### Exercise description
In your reply, restate all of the records below word for word.

[Records from a data collection]
________

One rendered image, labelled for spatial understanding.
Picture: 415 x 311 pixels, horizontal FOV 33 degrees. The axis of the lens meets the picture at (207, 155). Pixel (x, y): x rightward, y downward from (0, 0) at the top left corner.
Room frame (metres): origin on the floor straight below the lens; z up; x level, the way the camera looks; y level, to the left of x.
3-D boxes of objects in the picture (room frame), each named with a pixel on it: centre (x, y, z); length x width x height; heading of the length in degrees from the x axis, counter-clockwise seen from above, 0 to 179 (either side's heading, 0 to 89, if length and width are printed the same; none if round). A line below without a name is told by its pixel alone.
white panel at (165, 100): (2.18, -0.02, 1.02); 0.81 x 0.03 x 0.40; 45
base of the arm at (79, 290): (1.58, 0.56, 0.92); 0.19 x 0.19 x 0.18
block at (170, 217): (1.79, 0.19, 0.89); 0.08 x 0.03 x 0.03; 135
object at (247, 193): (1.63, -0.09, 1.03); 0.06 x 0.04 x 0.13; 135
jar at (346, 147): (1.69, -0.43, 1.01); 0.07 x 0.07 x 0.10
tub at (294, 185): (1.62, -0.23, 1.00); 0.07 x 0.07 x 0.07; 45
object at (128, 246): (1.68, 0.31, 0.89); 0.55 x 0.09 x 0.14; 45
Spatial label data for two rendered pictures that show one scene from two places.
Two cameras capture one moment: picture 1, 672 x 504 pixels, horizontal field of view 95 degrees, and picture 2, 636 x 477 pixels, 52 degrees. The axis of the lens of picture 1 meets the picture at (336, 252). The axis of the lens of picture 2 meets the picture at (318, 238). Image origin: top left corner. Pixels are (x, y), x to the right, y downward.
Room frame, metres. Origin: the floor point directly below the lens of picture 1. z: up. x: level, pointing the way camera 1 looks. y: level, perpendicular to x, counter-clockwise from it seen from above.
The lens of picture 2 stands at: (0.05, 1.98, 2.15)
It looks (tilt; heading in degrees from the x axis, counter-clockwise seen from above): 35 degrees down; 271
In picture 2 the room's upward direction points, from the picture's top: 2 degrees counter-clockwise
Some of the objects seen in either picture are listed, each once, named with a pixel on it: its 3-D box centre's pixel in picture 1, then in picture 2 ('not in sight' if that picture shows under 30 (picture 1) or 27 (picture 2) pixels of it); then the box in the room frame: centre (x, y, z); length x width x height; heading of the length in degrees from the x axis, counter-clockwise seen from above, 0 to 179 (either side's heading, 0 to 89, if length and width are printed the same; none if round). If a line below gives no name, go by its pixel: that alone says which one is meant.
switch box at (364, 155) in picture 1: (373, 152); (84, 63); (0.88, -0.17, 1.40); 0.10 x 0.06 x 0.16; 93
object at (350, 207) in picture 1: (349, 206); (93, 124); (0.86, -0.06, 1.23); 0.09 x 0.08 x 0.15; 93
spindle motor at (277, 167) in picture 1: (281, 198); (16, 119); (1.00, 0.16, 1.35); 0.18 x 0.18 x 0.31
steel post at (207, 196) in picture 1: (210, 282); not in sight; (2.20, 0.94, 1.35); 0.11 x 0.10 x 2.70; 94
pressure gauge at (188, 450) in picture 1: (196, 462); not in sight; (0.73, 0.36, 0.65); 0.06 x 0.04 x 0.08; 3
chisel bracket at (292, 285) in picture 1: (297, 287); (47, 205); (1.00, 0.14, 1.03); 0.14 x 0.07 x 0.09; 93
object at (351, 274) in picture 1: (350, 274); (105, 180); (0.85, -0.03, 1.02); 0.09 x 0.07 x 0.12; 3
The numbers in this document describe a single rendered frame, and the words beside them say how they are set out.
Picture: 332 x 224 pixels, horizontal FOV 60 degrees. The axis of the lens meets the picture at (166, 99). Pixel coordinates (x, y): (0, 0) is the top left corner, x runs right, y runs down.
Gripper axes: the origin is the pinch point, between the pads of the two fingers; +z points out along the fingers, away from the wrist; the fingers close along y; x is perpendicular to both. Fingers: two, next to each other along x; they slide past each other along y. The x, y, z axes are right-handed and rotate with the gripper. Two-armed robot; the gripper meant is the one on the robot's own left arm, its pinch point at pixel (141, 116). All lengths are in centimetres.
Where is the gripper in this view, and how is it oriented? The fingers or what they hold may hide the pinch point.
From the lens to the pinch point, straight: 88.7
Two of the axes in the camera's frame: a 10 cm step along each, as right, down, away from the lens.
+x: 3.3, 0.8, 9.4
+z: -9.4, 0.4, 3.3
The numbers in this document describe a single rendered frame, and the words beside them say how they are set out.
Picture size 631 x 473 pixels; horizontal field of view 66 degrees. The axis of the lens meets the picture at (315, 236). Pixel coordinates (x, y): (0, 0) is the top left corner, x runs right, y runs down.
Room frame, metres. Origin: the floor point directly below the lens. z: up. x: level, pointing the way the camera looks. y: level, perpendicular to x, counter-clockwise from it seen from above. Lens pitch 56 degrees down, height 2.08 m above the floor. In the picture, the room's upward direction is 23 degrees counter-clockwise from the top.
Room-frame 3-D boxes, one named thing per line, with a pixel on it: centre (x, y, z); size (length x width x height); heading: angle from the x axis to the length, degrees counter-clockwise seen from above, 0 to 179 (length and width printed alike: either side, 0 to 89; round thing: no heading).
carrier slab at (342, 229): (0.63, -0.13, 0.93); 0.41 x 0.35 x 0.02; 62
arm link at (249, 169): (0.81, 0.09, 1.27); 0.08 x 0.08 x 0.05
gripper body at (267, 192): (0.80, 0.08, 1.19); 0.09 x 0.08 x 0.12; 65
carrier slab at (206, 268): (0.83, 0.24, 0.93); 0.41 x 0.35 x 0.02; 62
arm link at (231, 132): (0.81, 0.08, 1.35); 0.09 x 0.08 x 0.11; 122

________

### Answer
One rendered image, labelled for spatial understanding.
Picture: 415 x 311 pixels, horizontal FOV 33 degrees. The axis of the lens meets the picture at (207, 155). Pixel (x, y): x rightward, y downward from (0, 0) at the top left corner.
Room frame (metres): origin on the floor straight below the lens; z up; x level, the way the camera looks; y level, to the left of x.
3-D boxes of objects in the picture (room frame), each named with a pixel on it: centre (x, y, z); length x width x height; heading of the length in degrees from the x axis, counter-clockwise seen from above, 0 to 179 (either side's heading, 0 to 89, if length and width are printed the same; none if round). A line below without a name is told by its pixel alone.
white panel at (165, 100): (2.18, -0.02, 1.02); 0.81 x 0.03 x 0.40; 45
base of the arm at (79, 290): (1.58, 0.56, 0.92); 0.19 x 0.19 x 0.18
block at (170, 217): (1.79, 0.19, 0.89); 0.08 x 0.03 x 0.03; 135
object at (247, 193): (1.63, -0.09, 1.03); 0.06 x 0.04 x 0.13; 135
jar at (346, 147): (1.69, -0.43, 1.01); 0.07 x 0.07 x 0.10
tub at (294, 185): (1.62, -0.23, 1.00); 0.07 x 0.07 x 0.07; 45
object at (128, 246): (1.68, 0.31, 0.89); 0.55 x 0.09 x 0.14; 45
Spatial label data for two rendered pictures that show one scene from two places.
Two cameras capture one moment: picture 1, 672 x 504 pixels, horizontal field of view 95 degrees, and picture 2, 636 x 477 pixels, 52 degrees. The axis of the lens of picture 1 meets the picture at (336, 252). The axis of the lens of picture 2 meets the picture at (318, 238). Image origin: top left corner. Pixels are (x, y), x to the right, y downward.
Room frame, metres. Origin: the floor point directly below the lens of picture 1. z: up. x: level, pointing the way camera 1 looks. y: level, perpendicular to x, counter-clockwise from it seen from above.
The lens of picture 2 stands at: (0.05, 1.98, 2.15)
It looks (tilt; heading in degrees from the x axis, counter-clockwise seen from above): 35 degrees down; 271
In picture 2 the room's upward direction points, from the picture's top: 2 degrees counter-clockwise
Some of the objects seen in either picture are listed, each once, named with a pixel on it: its 3-D box centre's pixel in picture 1, then in picture 2 ('not in sight' if that picture shows under 30 (picture 1) or 27 (picture 2) pixels of it); then the box in the room frame: centre (x, y, z); length x width x height; heading of the length in degrees from the x axis, counter-clockwise seen from above, 0 to 179 (either side's heading, 0 to 89, if length and width are printed the same; none if round). If a line below gives no name, go by its pixel: that alone says which one is meant.
switch box at (364, 155) in picture 1: (373, 152); (84, 63); (0.88, -0.17, 1.40); 0.10 x 0.06 x 0.16; 93
object at (350, 207) in picture 1: (349, 206); (93, 124); (0.86, -0.06, 1.23); 0.09 x 0.08 x 0.15; 93
spindle motor at (277, 167) in picture 1: (281, 198); (16, 119); (1.00, 0.16, 1.35); 0.18 x 0.18 x 0.31
steel post at (207, 196) in picture 1: (210, 282); not in sight; (2.20, 0.94, 1.35); 0.11 x 0.10 x 2.70; 94
pressure gauge at (188, 450) in picture 1: (196, 462); not in sight; (0.73, 0.36, 0.65); 0.06 x 0.04 x 0.08; 3
chisel bracket at (292, 285) in picture 1: (297, 287); (47, 205); (1.00, 0.14, 1.03); 0.14 x 0.07 x 0.09; 93
object at (351, 274) in picture 1: (350, 274); (105, 180); (0.85, -0.03, 1.02); 0.09 x 0.07 x 0.12; 3
The numbers in this document describe a single rendered frame, and the words beside them say how they are set out.
Picture: 332 x 224 pixels, horizontal FOV 60 degrees. The axis of the lens meets the picture at (166, 99). Pixel coordinates (x, y): (0, 0) is the top left corner, x runs right, y runs down.
Gripper axes: the origin is the pinch point, between the pads of the two fingers; +z points out along the fingers, away from the wrist; the fingers close along y; x is perpendicular to both. Fingers: two, next to each other along x; they slide past each other along y. The x, y, z axes are right-handed and rotate with the gripper. Two-armed robot; the gripper meant is the one on the robot's own left arm, its pinch point at pixel (141, 116). All lengths are in centimetres.
Where is the gripper in this view, and how is it oriented? The fingers or what they hold may hide the pinch point.
From the lens to the pinch point, straight: 88.7
Two of the axes in the camera's frame: a 10 cm step along each, as right, down, away from the lens.
+x: 3.3, 0.8, 9.4
+z: -9.4, 0.4, 3.3
The numbers in this document describe a single rendered frame, and the words beside them say how they are set out.
Picture size 631 x 473 pixels; horizontal field of view 66 degrees. The axis of the lens meets the picture at (315, 236). Pixel coordinates (x, y): (0, 0) is the top left corner, x runs right, y runs down.
Room frame, metres. Origin: the floor point directly below the lens. z: up. x: level, pointing the way the camera looks. y: level, perpendicular to x, counter-clockwise from it seen from above. Lens pitch 56 degrees down, height 2.08 m above the floor. In the picture, the room's upward direction is 23 degrees counter-clockwise from the top.
Room-frame 3-D boxes, one named thing per line, with a pixel on it: centre (x, y, z); size (length x width x height); heading: angle from the x axis to the length, degrees counter-clockwise seen from above, 0 to 179 (length and width printed alike: either side, 0 to 89; round thing: no heading).
carrier slab at (342, 229): (0.63, -0.13, 0.93); 0.41 x 0.35 x 0.02; 62
arm link at (249, 169): (0.81, 0.09, 1.27); 0.08 x 0.08 x 0.05
gripper body at (267, 192): (0.80, 0.08, 1.19); 0.09 x 0.08 x 0.12; 65
carrier slab at (206, 268): (0.83, 0.24, 0.93); 0.41 x 0.35 x 0.02; 62
arm link at (231, 132): (0.81, 0.08, 1.35); 0.09 x 0.08 x 0.11; 122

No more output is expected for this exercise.